Name-calling and the politics of class

For the most part, parties themselves continue to be dominated by propertied classes, with powerful local politicians.

The writer is Assistant Professor of Political Science at LUMS

The elections of 2013 have come and gone. Amidst the subsequent recriminations and accusations, not least of all about the fairness of the polling in Karachi and Balochistan, members of the PML-N, the PTI, and other parties have resorted to epithets; cries of “burger” abound, used to describe the privileged, urban elite who voted for the PTI and are currently engaged in sit-ins across the country, while derogatory terms are hurled right back at the PML-N’s support base in Lahore.

It is important to remember that all votes are equal regardless of whether they are cast by a member of the urban elite, or by a landless wageworker in the countryside. People have different experiences and interests, all of which go into shaping individual electoral choices. Elections serve to aggregate these individual choices, channeling them through the party system to ensure the formation of a government that is as representative as possible. In theory at least, voters occupy a pluralistic space in which different interests compete with one another on a level playing field. By that logic, there is little to distinguish “burgers” from their less privileged counterparts; all citizens have a right to have their voices heard, and to participate in the electoral process.

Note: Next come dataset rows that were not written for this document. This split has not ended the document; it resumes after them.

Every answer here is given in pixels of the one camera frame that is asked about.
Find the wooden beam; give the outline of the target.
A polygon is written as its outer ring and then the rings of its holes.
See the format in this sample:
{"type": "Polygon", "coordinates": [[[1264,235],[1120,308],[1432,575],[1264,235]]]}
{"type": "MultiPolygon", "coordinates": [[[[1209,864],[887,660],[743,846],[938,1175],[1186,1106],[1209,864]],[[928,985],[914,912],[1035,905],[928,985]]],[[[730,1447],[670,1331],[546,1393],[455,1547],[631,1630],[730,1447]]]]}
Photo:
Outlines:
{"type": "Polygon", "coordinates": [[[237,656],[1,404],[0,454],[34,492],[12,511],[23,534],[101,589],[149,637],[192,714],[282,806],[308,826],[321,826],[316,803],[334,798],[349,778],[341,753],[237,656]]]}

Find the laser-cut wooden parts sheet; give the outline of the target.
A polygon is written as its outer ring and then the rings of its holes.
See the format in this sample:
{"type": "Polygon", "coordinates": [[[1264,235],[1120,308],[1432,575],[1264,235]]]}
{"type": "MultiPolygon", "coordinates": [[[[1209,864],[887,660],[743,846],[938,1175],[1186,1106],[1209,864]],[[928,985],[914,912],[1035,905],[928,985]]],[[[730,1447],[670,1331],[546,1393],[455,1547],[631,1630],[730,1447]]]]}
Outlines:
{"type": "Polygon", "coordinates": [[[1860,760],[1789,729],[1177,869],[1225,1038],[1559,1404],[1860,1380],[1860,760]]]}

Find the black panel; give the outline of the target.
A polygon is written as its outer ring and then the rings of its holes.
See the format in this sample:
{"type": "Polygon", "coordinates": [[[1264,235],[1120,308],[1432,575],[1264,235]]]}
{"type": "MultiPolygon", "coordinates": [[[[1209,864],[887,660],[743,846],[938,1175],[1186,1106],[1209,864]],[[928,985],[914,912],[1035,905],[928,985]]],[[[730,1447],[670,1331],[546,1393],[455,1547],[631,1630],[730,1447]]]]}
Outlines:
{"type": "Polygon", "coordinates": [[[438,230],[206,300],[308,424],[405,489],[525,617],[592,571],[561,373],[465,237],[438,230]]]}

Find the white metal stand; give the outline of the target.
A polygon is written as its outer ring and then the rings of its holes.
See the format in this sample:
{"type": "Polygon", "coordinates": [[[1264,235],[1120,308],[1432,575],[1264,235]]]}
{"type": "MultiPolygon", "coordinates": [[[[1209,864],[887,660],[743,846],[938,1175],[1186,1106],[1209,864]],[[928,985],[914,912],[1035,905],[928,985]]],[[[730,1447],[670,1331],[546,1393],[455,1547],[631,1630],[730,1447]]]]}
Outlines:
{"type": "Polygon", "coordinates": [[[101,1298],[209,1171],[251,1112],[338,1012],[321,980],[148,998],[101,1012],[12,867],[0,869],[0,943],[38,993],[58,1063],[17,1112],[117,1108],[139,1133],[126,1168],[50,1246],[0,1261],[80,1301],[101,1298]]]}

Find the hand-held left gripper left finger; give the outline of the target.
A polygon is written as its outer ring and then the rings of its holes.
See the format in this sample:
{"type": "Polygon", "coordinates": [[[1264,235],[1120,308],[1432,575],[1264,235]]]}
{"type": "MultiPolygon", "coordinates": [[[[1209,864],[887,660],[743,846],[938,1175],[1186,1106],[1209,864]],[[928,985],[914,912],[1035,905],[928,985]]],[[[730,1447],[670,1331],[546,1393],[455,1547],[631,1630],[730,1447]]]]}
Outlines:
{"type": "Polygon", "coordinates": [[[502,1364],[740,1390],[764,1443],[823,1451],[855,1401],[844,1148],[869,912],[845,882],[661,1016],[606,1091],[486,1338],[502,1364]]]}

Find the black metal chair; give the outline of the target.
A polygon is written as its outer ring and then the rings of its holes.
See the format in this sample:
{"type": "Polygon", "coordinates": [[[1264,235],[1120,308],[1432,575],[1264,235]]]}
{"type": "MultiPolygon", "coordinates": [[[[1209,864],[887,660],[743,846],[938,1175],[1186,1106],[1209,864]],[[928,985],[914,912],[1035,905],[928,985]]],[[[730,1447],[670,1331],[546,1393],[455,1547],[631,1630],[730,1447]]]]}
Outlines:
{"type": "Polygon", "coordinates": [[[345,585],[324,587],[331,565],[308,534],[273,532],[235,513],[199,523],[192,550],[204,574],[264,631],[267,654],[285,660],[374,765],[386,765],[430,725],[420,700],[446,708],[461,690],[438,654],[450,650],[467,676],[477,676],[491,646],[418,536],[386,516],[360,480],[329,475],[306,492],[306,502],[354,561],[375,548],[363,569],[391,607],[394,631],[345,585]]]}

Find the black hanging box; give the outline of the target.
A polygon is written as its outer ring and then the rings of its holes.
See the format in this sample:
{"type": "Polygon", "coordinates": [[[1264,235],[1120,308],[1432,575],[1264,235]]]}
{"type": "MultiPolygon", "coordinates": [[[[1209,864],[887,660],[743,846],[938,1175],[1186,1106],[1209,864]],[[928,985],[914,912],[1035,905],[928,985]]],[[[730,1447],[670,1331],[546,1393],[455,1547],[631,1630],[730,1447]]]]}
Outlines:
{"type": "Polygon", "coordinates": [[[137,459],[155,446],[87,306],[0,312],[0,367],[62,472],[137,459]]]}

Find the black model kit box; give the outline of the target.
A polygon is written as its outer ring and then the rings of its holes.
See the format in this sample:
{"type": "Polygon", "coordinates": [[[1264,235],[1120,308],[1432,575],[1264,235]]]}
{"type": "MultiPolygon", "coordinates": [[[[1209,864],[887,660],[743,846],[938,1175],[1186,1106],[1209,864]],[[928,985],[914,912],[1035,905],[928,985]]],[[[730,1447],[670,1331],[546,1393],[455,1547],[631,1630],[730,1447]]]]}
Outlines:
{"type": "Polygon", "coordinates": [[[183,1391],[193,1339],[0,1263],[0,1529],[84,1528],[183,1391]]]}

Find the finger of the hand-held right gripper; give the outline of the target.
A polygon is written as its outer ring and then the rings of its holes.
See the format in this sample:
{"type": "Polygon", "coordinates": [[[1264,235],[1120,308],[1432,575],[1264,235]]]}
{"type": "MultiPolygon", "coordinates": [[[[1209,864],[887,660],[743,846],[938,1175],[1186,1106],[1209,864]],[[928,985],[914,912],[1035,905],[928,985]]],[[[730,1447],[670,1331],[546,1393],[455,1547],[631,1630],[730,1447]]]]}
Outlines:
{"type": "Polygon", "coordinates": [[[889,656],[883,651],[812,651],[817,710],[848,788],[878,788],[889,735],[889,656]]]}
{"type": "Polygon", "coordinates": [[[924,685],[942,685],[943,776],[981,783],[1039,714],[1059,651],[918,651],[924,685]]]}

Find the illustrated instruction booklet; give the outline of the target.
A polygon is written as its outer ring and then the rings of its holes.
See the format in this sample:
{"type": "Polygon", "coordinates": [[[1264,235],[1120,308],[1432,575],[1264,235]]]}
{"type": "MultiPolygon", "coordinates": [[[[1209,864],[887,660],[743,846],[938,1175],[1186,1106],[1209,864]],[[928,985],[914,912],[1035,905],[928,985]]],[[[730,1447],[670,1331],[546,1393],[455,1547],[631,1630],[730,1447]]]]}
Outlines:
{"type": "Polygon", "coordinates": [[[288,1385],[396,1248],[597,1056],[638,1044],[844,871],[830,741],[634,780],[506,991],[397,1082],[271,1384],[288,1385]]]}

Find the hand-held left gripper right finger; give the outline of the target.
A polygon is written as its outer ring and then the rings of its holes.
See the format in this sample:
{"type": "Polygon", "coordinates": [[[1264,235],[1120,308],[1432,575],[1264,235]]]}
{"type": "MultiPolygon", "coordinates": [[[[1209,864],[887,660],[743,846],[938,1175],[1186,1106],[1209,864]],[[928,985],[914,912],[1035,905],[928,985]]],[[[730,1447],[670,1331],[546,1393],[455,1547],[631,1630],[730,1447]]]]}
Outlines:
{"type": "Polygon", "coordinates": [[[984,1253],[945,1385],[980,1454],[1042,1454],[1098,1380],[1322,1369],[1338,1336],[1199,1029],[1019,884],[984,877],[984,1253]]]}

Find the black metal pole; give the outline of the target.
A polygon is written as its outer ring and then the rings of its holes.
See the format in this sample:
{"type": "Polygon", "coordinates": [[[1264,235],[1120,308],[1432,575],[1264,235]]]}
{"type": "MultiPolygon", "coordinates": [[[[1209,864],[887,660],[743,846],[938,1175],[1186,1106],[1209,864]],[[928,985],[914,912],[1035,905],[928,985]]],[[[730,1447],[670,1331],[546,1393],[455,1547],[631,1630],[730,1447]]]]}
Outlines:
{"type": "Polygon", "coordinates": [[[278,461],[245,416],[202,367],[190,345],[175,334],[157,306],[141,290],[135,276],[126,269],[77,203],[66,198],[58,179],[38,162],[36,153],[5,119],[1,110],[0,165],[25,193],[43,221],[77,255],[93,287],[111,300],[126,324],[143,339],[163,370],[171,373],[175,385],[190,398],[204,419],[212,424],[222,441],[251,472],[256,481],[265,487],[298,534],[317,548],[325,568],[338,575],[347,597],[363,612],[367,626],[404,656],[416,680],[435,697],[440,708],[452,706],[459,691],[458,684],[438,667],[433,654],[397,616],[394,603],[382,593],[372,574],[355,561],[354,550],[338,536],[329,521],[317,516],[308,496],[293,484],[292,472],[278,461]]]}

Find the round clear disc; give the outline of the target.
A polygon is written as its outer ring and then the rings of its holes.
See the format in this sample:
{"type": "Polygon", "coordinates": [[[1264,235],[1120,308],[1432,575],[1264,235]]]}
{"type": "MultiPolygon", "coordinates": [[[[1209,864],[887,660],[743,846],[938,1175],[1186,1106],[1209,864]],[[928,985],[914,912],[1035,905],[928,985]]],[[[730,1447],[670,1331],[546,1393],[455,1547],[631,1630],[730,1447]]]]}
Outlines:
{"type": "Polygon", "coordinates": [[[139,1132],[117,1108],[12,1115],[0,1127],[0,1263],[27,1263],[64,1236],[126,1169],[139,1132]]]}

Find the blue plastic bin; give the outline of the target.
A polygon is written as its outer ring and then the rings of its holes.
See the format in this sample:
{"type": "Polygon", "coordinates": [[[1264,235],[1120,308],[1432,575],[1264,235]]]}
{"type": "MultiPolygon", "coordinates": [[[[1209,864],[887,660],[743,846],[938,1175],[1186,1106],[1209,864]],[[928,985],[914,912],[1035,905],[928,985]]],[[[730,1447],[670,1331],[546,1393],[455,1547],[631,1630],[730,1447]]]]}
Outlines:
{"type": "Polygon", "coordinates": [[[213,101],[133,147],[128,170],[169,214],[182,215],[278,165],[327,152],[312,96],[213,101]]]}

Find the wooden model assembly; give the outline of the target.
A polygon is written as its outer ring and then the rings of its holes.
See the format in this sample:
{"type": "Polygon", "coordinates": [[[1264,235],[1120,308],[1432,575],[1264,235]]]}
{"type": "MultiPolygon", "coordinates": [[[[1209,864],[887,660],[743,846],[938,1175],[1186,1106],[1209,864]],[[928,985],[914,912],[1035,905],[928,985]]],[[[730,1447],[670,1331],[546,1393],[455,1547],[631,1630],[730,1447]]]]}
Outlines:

Put in this perspective, it is undeniably the case that terms like “burger”, which seek to belittle the political involvement of the urban elite, are unhelpful and should be avoided. However, to respond to this name-calling by blaming the opposition for being uneducated or ignorant is to perpetuate the exact same fallacy. When sections of the urban elite start to blame the electorate for the PTI’s loss, attributing the PML-N’s victory to rural voters who simply do not know better, or to urban traders who simply do not want change, they essentially question the right of those sections of the populace to express their own political preferences. One might argue that education and wealth lead to better informed voters, but that would be an incredibly presumptuous argument to make; you do not need a college education to know if you need roads, schools, and health care, and it is far from clear that the educated, urban elite have always made progressive political choices. After all, they were one of the main sources of support for the Musharraf dictatorship in its early years.

One of the problems here is the excessive emphasis the electoral process places on individual choice; change is believed to be guaranteed through the simple act of making a decision and casting vote. However, the reality is that the act of voting does not entitle any voter to a result of their choosing; compromise is an intrinsic and unavoidable part of the democratic process.


The emphasis placed on individual choice also obscures, to an extent, the role that broader social formations like class play in the electoral arena. After all, despite the democratic emphasis on pluralism, the fact remains that some voices are louder than others, and not all interests are equal. Amidst all the insults and accusations being traded by partisans on different sides of the political divide, the real irony lies in the fact that the PML-N and the PTI, as well as the other mainstream parties, all remain bastions of privilege, elite interest and, increasingly, middle class aspiration. For the most part, the parties themselves continue to be dominated by the propertied classes, with powerful local politicians garnering political support by dispensing patronage to captive constituents lacking alternative means through which to acquire public goods and services from the state. In the realm of policy, there is a clear consensus about the need for free market economic reform, with emphasis placed on the need to create an environment more conducive to the pursuit of profit. Those without businesses to run, capital to invest, or skills to exploit, are to be left to the tender mercies of the market, awaiting the fruits, if any, of trickle-down growth. In this entire discourse, the interests of the subordinate classes remain marginal to the concerns of mainstream politics. Roti, kapra, and makaan have been replaced by bullet trains, metro buses and drones.

At the time if its formation in the late 1960s, the PPP articulated a political vision that promised a radical transformation of the Pakistani society. Drawing on the language and symbolism of socialism, riding a wave of anti-Ayub Khan sentiment and explicitly identifying itself with the working classes of Pakistan, the PPP positioned itself as a party committed to smashing the traditional political, social and economic order. Despite its clearly mixed record once in government, the party at least came to represent, if only symbolically, a progressive alternative to the status quo. The elections of 1970 were significant not just because they were the first to feature universal adult suffrage, but also because they were characterised by a clear differentiation between the Right and the Left, the Old and the New.

The same cannot be said of 2013. Class is a category that cuts across the urban and the rural, the educated and the illiterate, with property ownership and income continuing to differentiate between the politically dominant minority whose interests are represented by the mainstream parties, and the subordinate majority. The lack of ideological difference between the major parties in 2013, at least on issues of economic justice and redistribution, poses important questions about the quality of our democracy in terms of its representative character. It also means that, in the grander scheme of things, the “burgers” and their counterparts facing off in Lahore can rest assured that whatever the outcome of their protests, the interests of the elite are unlikely to be endangered.

Published in The Express Tribune, May 18th, 2013.